Ignazio Collino (1724–1793) was an Italian sculptor, active in the late-Baroque period, mainly in the region of the Piedmont.

==Biography==

Collino was born in Turin. Up to the age of 14, he worked under his father, Damẻ, from whom he learned wood carving. Along with his brother, Filippo Collino (ca 1737–1800), Ignazio worked in a restrained formal style, intermediate between Baroque and Neoclassicism. He went to apprentice with the bronze sculptor François Ladotte (Francois Ladatte) and in drawing with Claudio Francesco Beaumont in 1744. With Ladotte, he completed a Saint Sebastian.

A royal subsidy provided by Carlo Emanuele III of Savoy in 1750 enabled him to go to Rome. He was there in 1754 at work with fellow-Lombard Giovanni Battista Maini, who was a trainee of Camillo Rusconi.
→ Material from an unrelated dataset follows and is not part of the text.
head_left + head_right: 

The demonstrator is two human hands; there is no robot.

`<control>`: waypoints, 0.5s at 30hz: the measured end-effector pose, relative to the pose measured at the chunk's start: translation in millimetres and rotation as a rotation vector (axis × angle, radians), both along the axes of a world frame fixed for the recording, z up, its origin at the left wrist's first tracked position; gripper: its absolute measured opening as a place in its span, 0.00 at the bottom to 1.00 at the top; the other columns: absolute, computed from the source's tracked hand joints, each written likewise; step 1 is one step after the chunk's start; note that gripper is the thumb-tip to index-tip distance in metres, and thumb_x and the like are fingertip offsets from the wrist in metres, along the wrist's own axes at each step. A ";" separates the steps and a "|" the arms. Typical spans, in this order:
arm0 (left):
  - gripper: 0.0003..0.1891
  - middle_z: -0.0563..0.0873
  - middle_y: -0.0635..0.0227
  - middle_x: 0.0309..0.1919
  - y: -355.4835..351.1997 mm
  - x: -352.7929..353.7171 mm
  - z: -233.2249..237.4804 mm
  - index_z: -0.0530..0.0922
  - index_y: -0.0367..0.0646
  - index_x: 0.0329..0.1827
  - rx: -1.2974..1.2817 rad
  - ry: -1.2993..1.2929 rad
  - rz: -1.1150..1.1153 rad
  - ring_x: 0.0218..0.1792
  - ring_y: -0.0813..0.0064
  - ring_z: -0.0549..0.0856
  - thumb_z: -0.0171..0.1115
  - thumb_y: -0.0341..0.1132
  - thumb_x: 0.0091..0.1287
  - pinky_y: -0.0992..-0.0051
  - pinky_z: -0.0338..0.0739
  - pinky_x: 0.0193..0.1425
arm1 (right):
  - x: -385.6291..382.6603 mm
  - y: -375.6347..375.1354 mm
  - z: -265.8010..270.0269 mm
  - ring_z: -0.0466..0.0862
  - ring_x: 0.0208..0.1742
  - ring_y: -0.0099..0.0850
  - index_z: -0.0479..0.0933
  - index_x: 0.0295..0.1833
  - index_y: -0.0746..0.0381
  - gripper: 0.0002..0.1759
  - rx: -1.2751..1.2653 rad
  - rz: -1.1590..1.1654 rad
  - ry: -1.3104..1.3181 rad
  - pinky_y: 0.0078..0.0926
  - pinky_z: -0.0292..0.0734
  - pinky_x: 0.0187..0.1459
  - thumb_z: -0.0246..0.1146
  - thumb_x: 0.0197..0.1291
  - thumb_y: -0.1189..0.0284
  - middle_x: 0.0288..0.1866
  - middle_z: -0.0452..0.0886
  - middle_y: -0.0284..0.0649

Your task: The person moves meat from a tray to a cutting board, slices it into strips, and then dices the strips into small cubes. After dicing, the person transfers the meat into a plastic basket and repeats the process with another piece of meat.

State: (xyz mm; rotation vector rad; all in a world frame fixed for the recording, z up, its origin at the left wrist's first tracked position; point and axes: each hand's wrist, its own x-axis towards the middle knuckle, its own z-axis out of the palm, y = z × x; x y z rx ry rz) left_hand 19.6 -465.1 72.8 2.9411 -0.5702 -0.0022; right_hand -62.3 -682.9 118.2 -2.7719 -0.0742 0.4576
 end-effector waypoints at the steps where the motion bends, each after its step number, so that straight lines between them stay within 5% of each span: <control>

In Rome, he copied many antique originals, including busts of the Emperor Marcus Aurelius, of Faustina, and of a Vestal.

In 1755 he completed in Carrara Marble, the sculptural group of Papirus and his mother, then a Niobe. He completed the four statues, Justice, Strength. Beneficence and Charity. He appointed in 1760 a member of the Accademia di San Luca in Rome. In 1763, he was appointed sculptor of the king after sending four bas-reliefs sent to the court of Turin.

In 1767, they relocated back to Turin to run the school of sculpture. He provided much sculpture for royal tombs of the House of Savoy at the Basilica of Superga, including the Monument for Carlo Emanuele III (1773). In Turin he founded a school of sculpture, Giovanni Battista Bernero was one of his pupils.

His brother Philip completed statues for the elegant fountain in the castle of Agliè: a statue of Pallas for the Royal palace of Turin and the statues of Vittorio Amadeo II and Charles Emmanuel III, in Carrara marble six feet tall, for the university of Turin. He also helped complete the royal tombs for the king of Sardinia, in the church of Superga, and finally the colossal statue of St. Agabus in Novara.